Please write out all of the data below exactly, without including the pictures.

________________________

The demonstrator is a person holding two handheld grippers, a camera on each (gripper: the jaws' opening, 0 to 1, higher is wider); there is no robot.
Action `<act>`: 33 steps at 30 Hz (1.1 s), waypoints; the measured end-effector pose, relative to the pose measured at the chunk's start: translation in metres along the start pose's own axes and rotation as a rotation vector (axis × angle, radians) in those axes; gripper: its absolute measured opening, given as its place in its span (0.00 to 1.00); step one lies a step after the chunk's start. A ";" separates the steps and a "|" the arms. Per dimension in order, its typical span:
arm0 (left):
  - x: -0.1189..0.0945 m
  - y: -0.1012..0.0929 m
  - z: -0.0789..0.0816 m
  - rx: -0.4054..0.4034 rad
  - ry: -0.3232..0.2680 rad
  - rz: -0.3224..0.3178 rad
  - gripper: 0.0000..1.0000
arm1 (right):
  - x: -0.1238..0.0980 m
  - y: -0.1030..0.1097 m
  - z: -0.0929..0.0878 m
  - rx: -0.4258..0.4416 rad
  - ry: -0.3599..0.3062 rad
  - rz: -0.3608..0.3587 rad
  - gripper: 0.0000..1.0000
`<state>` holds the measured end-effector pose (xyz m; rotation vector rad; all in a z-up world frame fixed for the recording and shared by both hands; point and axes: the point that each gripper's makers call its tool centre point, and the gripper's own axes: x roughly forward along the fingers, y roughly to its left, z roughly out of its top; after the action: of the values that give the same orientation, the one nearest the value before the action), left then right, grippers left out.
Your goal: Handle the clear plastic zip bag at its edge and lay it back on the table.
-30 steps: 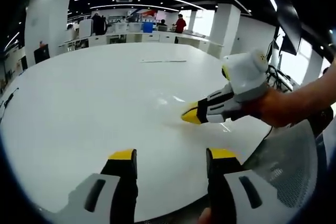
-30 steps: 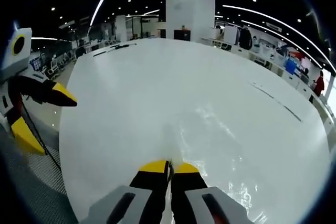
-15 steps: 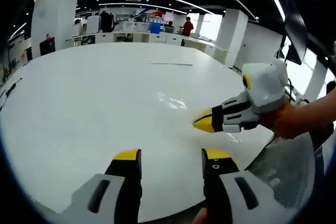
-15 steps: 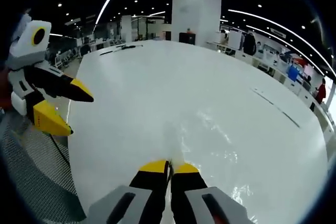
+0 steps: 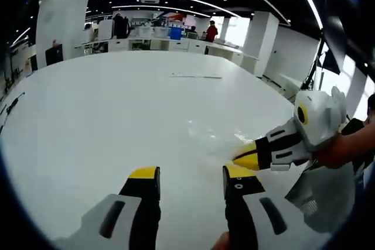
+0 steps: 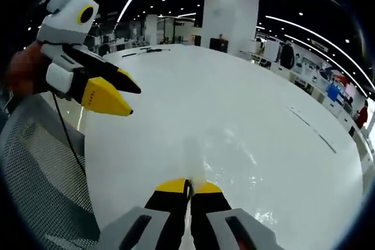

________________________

▶ _Output of the exercise_:
The demonstrator is a person holding two handheld grippers, a camera on each (gripper: the jaws' opening, 0 to 1, higher is wider); there is no robot.
Action `<act>`: 33 steps at 30 Hz (1.1 s), waypoints; the measured end-effector pose, relative to the pose measured at the chunk's start: translation in metres along the start pose's own axes and rotation as a rotation vector (axis × angle, radians) in those axes; gripper: its absolute measured opening, given as its place in its span (0.00 to 1.00); step one lies a step after the chunk's start. A ";" separates the steps and a "|" the arms. Per dimension in order, its typical span:
arm0 (left):
  - x: -0.1189..0.0945 m
  - y: -0.1012..0.0929 m
  - z: -0.0789..0.0816 m
  - rx: -0.4054..0.4034 rad
  - ry: -0.3232..0.2680 rad
  - rz: -0.3224..0.3178 rad
  - gripper: 0.0000..1.0000
arm1 (right):
  - x: -0.1238..0.0980 m
  - y: -0.1030..0.1097 m
  - z: -0.0929..0.0878 m
  - rx: -0.4258..0.4416 rad
  - ry: -0.3599..0.3062 rad
  - rz: -0.3608..0.3587 rad
  - gripper: 0.0000..1.0000
`<state>` holds the measured end-effector pose (xyz m; rotation vector rad; all in a z-up world frame fixed for the recording and shared by both hands; point and axes: the point that each gripper's makers call its tool centre point, and the gripper's own axes: x roughly forward along the fingers, y roughly to its left, z roughly out of its top; after the action: of the values that give the same orientation, the one nearest the value before the action), left then right, grippers left out.
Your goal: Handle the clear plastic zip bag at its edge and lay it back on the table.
-30 steps: 
-30 steps: 
-15 steps: 
-15 steps: 
+0 steps: 
+0 steps: 

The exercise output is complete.